2.1 The Search for Knowledge

Occasionally, I like to write articles about non-Internet-related topics, such as marine biology or astronomy. One of my more popular articles is on Architeuthis Dux?the giant squid. The article is currently located at http://burningbird.net/articles/monsters1.htm.

According to the web profile statistics for this article, it receives a lot of visitors based on searches performed in Google, a popular search engine. When I go to the Google site, though, to search for the article based on the term giant squid, I find that I get a surprising number of links back. The article was listed on page 13 of the search results (with 10 links to a page). First, though, were several links about a production company, the Jules Verne novel 10,000 Leagues Under the Sea, something to do with a comic book character called the Giant Squid, as well as various other assorted and sundry references such as a recipe for cooking giant squid steaks (as an aside, giant squids are ammonia based and inedible).

For the most part, each link does reference the giant squid as a marine animal; however, the context doesn't match my current area of interest: finding an article that explores the giant squid's roots in mythology.

I can refine my search, specifying separate keywords such as giant, squid, and mythology to make my article appear on page 6 of the list of links?along with links to a Mexican seafood seller offering giant squid meat slabs and a listing of books that discuss a monster called the Giant Squid that oozes green slime.

The reason we get so many links back when searching for specific resources is that most search engines use keyword-based search engine functionality, rather than searching for a resource within the context of a specific interest. The search engines' data is based on the use of automated agents or robots and web spiders that traverse the Web via in-page links, pulling keywords from either HTML meta tags or directly from the page contents themselves.

A better approach for classifying resources such as the giant squid article would be to somehow attach information about the context of the resource. For instance, the article is part of a series comparing two legendary creatures: the giant squid and the Loch Ness Monster. It explores what makes a creature legendary, as well as current and past efforts to find living representatives of either creature. All of this information forms a description of the resource, a picture that's richer and more complex than a one-dimensional keyword-based categorization.

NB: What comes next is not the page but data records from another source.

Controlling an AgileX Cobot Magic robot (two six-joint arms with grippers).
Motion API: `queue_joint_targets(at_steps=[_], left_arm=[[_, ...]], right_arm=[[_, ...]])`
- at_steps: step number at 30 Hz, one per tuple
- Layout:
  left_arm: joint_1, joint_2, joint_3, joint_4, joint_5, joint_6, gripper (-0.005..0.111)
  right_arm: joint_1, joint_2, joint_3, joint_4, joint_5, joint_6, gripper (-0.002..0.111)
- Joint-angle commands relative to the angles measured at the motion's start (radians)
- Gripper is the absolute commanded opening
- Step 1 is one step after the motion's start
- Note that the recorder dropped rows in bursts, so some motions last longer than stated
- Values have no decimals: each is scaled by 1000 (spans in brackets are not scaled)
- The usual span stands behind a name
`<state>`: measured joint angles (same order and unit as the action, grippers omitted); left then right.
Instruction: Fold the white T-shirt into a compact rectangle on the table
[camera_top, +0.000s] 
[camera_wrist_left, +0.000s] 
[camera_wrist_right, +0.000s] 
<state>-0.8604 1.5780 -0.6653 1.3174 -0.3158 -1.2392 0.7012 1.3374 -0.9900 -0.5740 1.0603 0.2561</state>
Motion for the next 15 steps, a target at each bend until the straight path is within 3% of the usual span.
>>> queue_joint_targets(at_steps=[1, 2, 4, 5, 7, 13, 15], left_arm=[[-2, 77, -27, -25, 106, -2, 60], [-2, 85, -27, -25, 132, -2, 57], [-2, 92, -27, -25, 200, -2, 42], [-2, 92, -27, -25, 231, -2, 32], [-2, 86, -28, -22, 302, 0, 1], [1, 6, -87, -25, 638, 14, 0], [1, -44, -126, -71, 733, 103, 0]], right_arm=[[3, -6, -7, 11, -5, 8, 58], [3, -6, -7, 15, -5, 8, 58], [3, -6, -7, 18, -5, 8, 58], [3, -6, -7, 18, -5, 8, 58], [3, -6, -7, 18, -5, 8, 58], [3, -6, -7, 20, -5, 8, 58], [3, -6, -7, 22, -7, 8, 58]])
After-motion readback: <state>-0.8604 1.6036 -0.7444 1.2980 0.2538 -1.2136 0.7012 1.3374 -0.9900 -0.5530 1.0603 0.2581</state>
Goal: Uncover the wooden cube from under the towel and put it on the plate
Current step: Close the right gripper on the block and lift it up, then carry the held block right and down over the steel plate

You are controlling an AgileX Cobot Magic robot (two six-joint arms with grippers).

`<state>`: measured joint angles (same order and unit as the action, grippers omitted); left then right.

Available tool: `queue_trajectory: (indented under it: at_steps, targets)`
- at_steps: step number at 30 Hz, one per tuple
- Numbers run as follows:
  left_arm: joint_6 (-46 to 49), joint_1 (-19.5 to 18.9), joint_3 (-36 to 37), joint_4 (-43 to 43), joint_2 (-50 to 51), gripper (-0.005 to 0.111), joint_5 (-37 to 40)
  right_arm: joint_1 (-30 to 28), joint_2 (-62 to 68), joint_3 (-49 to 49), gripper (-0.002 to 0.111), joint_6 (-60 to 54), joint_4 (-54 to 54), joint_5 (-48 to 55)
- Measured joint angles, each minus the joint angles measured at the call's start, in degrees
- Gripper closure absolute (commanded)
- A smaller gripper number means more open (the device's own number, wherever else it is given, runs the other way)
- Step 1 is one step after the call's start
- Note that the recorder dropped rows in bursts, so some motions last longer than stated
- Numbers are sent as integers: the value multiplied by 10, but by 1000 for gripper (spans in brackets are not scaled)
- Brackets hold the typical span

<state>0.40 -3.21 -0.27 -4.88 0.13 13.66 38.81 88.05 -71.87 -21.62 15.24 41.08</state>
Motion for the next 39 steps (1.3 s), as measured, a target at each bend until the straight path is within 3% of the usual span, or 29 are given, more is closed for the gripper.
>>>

What's missing in today's keyword-based classification of web resources is the ability to record statements about a resource. Statements such as:

  • The article's title is "Architeuthis Dux."

  • The article's author is Shelley Powers.

  • The article is part of a series.

  • A related article is ...

  • The article is about the giant squid and its place in the legends.

General keyword scanning doesn't return this type of specific information, at least, not in such a way that a machine can easily find and process these statements without heroic computations.

RDF provides a mechanism for recording statements about resources so that machines can easily interpret the statements. Not only that, but RDF is based on a domain-neutral model that allows one set of statements to be merged with another set of statements, even though the information contained in each set of statements may differ dramatically.

One application's interest in the resource might focus on finding new articles posted on the Web and providing an encapsulated view of the articles for news aggregators. Another application's interest might be on the article's long-term relevancy and the author of the article, while a third application may focus specifically on the topics covered in the article, and so on. Rather than generating one XML file in a specific XML vocabulary for all of these different applications' needs, one RDF file can contain all of this information, and each application can pick and choose what it needs. Better yet, new applications will find that everything they need is already being provided, as the information we record about each resource gets richer and more comprehensive.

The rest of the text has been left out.